Monitoring
The homelab uses kube-prometheus-stack for cluster monitoring: Prometheus for metrics collection and alerting, Grafana for dashboards and visualization, plus node-exporter and kube-state-metrics for comprehensive cluster observability.
Architecture
flowchart TD
subgraph tailnet["Tailscale Network"]
Clients["Devices on tailnet"]
TServe["tailscale serve\nHTTPS :8444 → localhost:30090"]
end
subgraph orb["OrbStack Kubernetes"]
subgraph monNs["monitoring namespace"]
Grafana["Grafana\nNodePort :30090\nDashboards + Visualization"]
Prom["Prometheus\n15d retention, 10Gi storage\nMetrics + Alerting"]
AM["Alertmanager\n2Gi storage"]
NE["node-exporter\nHost metrics"]
KSM["kube-state-metrics\nK8s object metrics"]
PromOp["Prometheus Operator\nManages CRDs"]
end
subgraph targets["Scrape Targets"]
Kubelet["kubelet"]
CoreDNS["CoreDNS"]
APIServer["API Server"]
end
end
Clients -- "WireGuard" --> TServe
TServe --> Grafana
Grafana --> Prom
Prom --> NE & KSM & Kubelet & CoreDNS & APIServer
Prom --> AM
Access
| Interface | URL | Auth |
|---|---|---|
| Grafana | https://holdens-mac-mini.story-larch.ts.net:8444 |
SSO via Authentik (auto-redirects) |
| Grafana (local) | http://localhost:30090 |
SSO via Authentik |
Grafana is configured with SSO-only access — the local login form is disabled and users are auto-redirected to Authentik.

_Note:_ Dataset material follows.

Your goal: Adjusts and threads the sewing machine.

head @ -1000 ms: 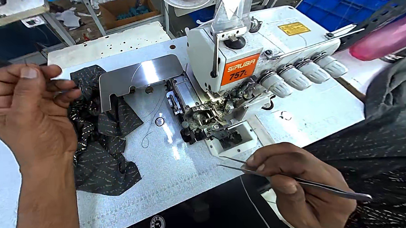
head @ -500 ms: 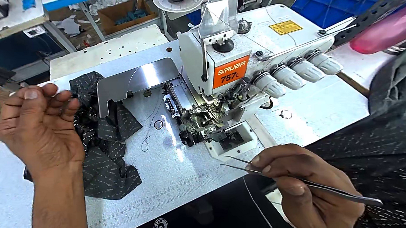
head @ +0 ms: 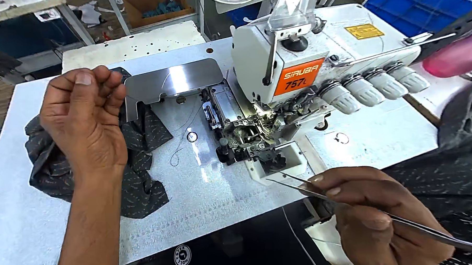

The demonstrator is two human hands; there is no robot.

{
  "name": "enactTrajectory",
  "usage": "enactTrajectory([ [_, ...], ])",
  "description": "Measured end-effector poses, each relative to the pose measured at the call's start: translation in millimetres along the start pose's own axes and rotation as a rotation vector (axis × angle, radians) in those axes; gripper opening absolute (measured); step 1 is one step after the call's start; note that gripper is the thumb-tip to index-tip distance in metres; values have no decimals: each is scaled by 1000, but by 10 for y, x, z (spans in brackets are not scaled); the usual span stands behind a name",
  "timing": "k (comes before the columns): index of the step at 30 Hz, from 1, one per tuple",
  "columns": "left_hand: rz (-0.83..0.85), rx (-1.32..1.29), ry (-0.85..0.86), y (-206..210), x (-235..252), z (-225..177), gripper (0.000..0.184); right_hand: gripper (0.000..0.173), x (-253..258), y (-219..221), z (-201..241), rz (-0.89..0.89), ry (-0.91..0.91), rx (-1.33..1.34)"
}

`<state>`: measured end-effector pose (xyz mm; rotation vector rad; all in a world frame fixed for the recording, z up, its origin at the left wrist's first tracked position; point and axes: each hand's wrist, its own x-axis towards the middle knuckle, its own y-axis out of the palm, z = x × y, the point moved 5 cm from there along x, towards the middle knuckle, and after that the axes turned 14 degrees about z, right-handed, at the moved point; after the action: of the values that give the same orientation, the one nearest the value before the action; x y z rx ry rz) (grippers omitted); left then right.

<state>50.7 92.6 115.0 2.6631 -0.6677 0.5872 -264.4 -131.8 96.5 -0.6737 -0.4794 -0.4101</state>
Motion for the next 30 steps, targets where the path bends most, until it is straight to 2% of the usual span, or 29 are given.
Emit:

The admin password in grafana-secret is retained for API and break-glass access.
Directory Contents
| File | Purpose |
|---|---|
kustomization.yaml |
Lists resources for Kustomize/ArgoCD rendering |
external-secret.yaml |
ExternalSecret that pulls Grafana admin password and OAuth secret from Infisical → grafana-secret |
Note: The monitoring stack is deployed via the Helm chart source defined in
k8s/apps/argocd/applications/monitoring-app.yaml. This directory only contains the ExternalSecret that provides credentials to the Helm release. Themonitoring-configArgoCD Application syncs this directory, while themonitoringApplication syncs the upstream Helm chart.
Security
The monitoring stack components are configured to run as non-root users:
- Grafana: runs as UID 472 (fsGroup 472).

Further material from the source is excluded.